Data and resources in order to complete the AWBM modelling are listed in Table 2 and can be downloaded from external websites.

Table 2: AWBM data and resources

Description

Source

Topographic map of the catchment and surrounding region

A topographic map can be extracted from the QDNRM QTopo online mapping tool.

Daily and monthly streamflows at GS 422313B for period of record

Available at QDNRM Watershed website.

Daily rainfalls at local raingauges and evapotranspiration data

Available at Bureau of Meteorology (BOM) Climate Data Online website

eWater River Analysis Package (RAP) software

Available from eWater website. Useful for gap filling timeseries data using Time Series Manager and for computing the base flow index at a streamgauge using Time Series Analysis.

Methodology

The following methodology is recommended to validate the AWBM and to apply the model to generate the required monthly streamflows. The tasks generally correspond to the good modelling practices described in Study Book Module 2.4. Chapter 6 of the RRL User Guide also provides useful information. The tasks are:

1. Check and prepare input data
2. Calibrate and verify the AWBM
3. Undertake a sensitivity analysis
4. Conduct a sanity check of the AWBM outputs
5. Generate monthly streamflow estimates
6. Document your work as a report

The tasks are described in more detail below.

Check and Prepare Input Data

BOM Climate Data Online provides a map showing rainfall stations in the local region of the Emu Creek catchment. Rainfalls are also measured at the streamgauge. Identify potential rainfall sites based on proximity and data availability. The hydrology data from BOM have quality codes indicating missing data or other problems that may affect the reliable use of the data. It is thus critical to review the data and to identify time periods when data is of poor quality or missing and unsuitable for modelling. This is essential to have confidence in the simulation periods that are selected to validate the AWBM.

The River Analysis Package (RAP) freely available from the eWater Toolkit website is useful software that can be used to identify gaps in timeseries data and plot the data. It also has the capability to fill in missing data by linear interpolation or by multiple linear regressions using data from other rainfall gauges.

The following tasks are suggested:

1. Download the historical streamflow data and identify missing periods and/or poor quality data. Evaluate the likely accuracy of the streamgauge rating curve based on the number and magnitude of the gaugings that have been done. This will provide an indication of the overall quality of the streamflow discharges derived from the rating curve. Identify periods of record that would be useful to test the AWBM streamflow estimates and generate a daily discharge file to load into AWBM. Ensure that days with missing data are assigned the correct RRL value (e.g. -9999).

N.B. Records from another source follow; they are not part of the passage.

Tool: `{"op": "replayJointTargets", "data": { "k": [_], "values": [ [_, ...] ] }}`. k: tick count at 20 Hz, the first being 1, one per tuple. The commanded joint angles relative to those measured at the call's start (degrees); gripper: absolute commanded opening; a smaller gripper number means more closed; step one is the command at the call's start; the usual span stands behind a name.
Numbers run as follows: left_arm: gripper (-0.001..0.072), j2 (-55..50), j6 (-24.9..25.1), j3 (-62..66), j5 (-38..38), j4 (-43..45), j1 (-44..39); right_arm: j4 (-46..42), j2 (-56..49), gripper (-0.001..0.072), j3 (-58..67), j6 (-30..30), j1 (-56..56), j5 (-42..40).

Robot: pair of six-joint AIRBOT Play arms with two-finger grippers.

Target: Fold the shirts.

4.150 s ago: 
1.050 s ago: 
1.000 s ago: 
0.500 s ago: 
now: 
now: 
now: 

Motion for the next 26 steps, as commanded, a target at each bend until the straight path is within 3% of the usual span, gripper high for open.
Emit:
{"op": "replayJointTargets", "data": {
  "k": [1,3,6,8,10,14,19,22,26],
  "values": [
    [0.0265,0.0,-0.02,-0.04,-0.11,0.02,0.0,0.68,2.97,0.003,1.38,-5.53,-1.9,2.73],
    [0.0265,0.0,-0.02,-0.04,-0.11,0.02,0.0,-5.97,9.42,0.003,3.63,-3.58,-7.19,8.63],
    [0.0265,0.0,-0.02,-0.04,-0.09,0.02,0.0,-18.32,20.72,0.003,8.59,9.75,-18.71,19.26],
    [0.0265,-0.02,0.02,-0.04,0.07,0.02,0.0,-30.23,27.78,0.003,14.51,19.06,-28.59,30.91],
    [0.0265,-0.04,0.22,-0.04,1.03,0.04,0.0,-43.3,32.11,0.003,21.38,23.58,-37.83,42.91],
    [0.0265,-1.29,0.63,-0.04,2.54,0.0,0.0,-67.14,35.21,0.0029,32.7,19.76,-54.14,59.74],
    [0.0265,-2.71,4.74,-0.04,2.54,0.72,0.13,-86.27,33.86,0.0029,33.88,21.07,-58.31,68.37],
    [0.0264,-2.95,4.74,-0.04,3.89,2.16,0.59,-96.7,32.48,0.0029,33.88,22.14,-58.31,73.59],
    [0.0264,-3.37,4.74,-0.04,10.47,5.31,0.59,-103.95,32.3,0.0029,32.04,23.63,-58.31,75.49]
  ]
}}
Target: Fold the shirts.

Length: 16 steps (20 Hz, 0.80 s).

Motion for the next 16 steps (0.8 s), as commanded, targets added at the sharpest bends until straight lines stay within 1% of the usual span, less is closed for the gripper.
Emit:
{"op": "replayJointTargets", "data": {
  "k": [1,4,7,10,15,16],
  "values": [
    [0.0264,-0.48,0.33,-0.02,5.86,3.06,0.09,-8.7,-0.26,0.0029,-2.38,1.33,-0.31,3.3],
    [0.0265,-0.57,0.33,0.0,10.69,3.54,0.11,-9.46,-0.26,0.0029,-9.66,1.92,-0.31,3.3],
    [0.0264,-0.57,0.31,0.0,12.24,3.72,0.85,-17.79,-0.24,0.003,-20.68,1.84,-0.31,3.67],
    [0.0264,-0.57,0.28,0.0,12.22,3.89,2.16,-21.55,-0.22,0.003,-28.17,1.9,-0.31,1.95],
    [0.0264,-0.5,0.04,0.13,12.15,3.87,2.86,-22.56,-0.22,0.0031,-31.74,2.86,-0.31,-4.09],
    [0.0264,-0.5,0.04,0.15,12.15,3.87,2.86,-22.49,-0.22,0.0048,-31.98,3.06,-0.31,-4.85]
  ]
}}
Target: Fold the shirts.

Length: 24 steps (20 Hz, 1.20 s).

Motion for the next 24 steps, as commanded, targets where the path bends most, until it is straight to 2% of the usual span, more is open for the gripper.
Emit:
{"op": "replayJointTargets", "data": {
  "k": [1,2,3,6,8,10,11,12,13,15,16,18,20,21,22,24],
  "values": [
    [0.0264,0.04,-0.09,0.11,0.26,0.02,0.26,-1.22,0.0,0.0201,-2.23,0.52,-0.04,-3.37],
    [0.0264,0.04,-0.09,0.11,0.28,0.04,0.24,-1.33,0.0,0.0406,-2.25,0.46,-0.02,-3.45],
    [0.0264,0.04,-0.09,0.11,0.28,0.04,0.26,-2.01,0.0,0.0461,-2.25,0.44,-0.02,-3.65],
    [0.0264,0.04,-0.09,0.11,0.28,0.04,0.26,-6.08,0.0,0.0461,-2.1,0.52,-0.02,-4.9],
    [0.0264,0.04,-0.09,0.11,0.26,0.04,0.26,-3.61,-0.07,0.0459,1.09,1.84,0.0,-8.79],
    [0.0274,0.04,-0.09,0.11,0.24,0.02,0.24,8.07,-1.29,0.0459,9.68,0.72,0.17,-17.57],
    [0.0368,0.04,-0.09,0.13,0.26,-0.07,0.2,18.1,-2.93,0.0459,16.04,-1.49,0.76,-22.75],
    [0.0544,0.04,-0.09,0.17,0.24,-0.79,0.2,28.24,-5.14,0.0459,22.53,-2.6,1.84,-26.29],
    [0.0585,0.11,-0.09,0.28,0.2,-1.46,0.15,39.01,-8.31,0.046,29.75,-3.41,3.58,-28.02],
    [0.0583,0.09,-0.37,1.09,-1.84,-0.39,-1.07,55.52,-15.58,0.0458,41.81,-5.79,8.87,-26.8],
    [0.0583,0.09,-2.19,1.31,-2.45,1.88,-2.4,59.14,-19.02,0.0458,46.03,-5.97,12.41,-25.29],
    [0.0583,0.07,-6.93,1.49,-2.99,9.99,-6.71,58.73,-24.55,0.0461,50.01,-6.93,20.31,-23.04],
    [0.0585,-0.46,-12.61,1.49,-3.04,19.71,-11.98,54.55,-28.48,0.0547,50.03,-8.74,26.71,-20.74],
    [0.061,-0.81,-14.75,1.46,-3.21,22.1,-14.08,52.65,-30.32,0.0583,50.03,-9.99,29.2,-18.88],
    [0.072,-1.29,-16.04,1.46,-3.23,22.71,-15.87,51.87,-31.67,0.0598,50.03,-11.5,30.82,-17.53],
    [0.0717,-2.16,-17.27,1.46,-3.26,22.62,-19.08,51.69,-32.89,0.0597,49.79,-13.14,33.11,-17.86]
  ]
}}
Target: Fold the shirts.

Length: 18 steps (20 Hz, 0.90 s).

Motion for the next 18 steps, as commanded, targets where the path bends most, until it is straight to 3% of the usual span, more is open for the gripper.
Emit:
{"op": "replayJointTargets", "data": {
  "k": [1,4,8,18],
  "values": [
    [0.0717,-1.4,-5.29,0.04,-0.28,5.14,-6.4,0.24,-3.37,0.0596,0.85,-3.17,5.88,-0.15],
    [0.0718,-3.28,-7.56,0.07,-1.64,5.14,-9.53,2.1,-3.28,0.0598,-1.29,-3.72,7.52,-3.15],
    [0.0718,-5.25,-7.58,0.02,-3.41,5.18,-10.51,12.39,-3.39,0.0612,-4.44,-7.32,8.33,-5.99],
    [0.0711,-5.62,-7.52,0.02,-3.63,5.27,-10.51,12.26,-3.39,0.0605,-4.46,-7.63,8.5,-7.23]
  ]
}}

2. Generate a topographic base plan using the QTopo website. Draw the catchment boundary of the Emu Creek gauge and the locations of nearby rainfall stations. If you do not have access to mapping or CAD software, it is suggested that a pdf editor will be adequate to do this task. PDF XChange Editor has basic polygon drawing and measurement tools. A free version can be downloaded from Tracker Software.

3. Plot the rainfall timeseries and check the available rainfall data for completeness and quality. Tabulate time periods for each station that you consider have data suitable for the AWBM modelling.

4. If rainfall sites have comparatively small gaps of missing data, use RAP to infill these gaps

5. Use the recommended activities described in RRL User Guide 6.1.2 to select rainfall sites and generate a catchment-average daily rainfall input file for AWBM

6. Obtain monthly potential evapotranspiration from BOM online maps. Generate a daily evapotranspiration input file for AWBM. RAP software may be useful for this purpose.

AWBM utilises daily rainfalls representative of the spatial average (or areal rainfall) across the catchment, whereas the measured rainfall data are point rainfalls. Thus, a geographical spread of rainfall stations should be selected that allow you to estimate the areal rainfall - stations outside of the catchment boundary may be required.

The BOM Water Data Online website includes the Emu Creek streamgauge within its compilation of Australian water information and also shows useful information for this site.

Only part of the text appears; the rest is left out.